Task objective –
Return only the number of lines in the data below where the word "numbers" appears.

──────────────────────────────

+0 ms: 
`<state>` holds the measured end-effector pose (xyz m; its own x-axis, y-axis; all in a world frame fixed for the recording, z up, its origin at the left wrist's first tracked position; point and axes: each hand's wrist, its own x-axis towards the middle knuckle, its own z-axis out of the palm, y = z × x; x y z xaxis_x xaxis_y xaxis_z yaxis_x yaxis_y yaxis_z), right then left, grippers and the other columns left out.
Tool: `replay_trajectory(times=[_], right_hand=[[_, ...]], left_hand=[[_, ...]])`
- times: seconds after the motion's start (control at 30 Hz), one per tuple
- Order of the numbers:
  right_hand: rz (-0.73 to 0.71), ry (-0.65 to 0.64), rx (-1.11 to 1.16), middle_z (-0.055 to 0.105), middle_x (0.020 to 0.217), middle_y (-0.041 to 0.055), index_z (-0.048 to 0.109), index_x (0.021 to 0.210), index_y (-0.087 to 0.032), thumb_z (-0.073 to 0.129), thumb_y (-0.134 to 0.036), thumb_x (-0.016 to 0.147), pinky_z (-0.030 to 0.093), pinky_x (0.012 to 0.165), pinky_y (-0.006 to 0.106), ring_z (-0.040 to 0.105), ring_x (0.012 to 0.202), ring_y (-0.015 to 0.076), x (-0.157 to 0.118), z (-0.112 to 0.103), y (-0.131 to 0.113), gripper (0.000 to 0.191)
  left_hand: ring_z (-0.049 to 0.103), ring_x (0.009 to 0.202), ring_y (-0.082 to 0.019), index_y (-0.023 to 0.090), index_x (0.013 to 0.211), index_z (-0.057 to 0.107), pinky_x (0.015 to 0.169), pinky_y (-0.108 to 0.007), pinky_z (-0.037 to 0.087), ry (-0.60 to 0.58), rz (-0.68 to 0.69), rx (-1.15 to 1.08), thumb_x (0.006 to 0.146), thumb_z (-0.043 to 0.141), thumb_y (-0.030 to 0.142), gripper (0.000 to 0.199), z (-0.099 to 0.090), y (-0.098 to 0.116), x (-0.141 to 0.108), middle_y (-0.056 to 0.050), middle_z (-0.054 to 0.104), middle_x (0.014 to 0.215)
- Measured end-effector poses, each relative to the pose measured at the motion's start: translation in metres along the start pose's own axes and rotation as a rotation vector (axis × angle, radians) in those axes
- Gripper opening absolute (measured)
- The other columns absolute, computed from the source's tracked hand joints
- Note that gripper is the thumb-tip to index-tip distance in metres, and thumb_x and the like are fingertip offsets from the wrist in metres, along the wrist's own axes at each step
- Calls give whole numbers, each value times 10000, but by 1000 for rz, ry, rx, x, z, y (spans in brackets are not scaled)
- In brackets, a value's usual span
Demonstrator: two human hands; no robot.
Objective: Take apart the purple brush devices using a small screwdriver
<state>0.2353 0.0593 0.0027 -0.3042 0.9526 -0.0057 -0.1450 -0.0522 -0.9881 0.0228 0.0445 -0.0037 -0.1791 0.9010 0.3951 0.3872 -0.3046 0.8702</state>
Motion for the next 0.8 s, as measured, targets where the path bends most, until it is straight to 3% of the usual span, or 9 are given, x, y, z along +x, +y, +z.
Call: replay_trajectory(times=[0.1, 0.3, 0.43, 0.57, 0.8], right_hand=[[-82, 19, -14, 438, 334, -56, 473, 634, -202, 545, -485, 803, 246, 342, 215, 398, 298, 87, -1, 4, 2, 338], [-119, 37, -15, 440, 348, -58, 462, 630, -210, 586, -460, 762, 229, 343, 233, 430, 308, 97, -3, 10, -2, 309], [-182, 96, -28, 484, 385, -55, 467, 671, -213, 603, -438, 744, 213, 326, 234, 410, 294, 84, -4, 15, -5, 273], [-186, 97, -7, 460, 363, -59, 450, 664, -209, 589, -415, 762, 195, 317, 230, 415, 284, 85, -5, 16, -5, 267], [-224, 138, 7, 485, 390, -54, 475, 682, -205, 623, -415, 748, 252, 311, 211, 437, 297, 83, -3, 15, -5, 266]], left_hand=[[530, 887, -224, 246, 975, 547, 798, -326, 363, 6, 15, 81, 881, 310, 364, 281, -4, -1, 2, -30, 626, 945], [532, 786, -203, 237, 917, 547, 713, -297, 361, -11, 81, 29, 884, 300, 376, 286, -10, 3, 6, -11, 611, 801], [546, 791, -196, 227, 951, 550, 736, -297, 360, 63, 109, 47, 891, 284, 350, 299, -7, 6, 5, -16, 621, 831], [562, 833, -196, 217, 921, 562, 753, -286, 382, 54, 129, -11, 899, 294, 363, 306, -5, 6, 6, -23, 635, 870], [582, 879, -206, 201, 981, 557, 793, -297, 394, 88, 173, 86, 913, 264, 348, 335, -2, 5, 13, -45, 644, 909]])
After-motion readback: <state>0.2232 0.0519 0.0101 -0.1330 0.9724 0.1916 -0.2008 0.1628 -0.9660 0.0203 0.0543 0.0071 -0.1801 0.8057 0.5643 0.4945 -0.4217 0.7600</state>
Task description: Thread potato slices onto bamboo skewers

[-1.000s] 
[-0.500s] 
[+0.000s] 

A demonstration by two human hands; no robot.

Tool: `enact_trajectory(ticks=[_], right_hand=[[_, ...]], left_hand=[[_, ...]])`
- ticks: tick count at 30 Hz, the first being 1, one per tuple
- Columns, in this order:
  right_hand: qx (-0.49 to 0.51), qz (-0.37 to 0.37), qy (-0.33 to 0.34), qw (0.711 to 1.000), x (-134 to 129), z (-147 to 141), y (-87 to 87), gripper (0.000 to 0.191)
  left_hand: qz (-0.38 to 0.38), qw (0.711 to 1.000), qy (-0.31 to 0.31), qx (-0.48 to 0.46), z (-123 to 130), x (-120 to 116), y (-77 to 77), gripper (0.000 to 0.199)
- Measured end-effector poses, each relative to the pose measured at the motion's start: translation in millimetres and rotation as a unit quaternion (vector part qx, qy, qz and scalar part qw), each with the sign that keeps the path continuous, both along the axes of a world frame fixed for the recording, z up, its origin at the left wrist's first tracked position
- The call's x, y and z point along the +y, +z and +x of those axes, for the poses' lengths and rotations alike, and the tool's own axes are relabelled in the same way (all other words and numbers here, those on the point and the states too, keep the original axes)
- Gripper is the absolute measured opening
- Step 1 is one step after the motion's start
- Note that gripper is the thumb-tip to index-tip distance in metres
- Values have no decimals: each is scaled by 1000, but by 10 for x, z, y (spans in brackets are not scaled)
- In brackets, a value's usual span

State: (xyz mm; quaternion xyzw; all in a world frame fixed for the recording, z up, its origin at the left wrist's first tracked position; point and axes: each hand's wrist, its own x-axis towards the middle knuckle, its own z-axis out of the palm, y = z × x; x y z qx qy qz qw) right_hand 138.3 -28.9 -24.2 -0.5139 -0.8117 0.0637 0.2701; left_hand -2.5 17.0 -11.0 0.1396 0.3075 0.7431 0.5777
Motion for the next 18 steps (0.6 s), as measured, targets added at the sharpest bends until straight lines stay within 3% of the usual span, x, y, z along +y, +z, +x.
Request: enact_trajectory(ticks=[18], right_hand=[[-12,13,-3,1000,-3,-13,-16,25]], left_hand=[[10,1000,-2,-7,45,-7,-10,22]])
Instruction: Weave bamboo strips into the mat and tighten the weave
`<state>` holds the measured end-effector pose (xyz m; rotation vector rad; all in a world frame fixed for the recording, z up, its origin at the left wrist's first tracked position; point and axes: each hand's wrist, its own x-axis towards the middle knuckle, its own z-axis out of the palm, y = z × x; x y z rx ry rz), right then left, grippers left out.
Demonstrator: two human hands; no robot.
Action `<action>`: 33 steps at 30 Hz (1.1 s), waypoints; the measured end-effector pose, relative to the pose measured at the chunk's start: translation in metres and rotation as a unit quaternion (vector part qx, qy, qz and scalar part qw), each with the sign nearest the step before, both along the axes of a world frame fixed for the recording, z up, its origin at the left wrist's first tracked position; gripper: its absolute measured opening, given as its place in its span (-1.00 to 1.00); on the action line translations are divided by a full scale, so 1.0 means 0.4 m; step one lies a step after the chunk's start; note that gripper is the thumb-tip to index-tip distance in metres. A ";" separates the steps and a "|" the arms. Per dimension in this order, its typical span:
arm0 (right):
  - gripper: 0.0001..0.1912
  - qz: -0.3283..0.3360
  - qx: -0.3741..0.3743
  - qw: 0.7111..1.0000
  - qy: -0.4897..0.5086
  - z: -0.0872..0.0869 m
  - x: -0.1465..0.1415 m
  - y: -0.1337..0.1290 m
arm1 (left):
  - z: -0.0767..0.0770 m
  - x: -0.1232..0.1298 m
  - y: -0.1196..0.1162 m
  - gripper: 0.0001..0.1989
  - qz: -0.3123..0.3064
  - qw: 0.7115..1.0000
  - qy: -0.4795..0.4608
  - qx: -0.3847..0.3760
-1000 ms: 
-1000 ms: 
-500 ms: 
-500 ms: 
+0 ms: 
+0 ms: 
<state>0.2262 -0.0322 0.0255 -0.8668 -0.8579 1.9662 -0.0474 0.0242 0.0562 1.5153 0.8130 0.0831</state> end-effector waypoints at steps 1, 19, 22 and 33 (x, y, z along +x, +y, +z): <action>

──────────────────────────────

Task output –
3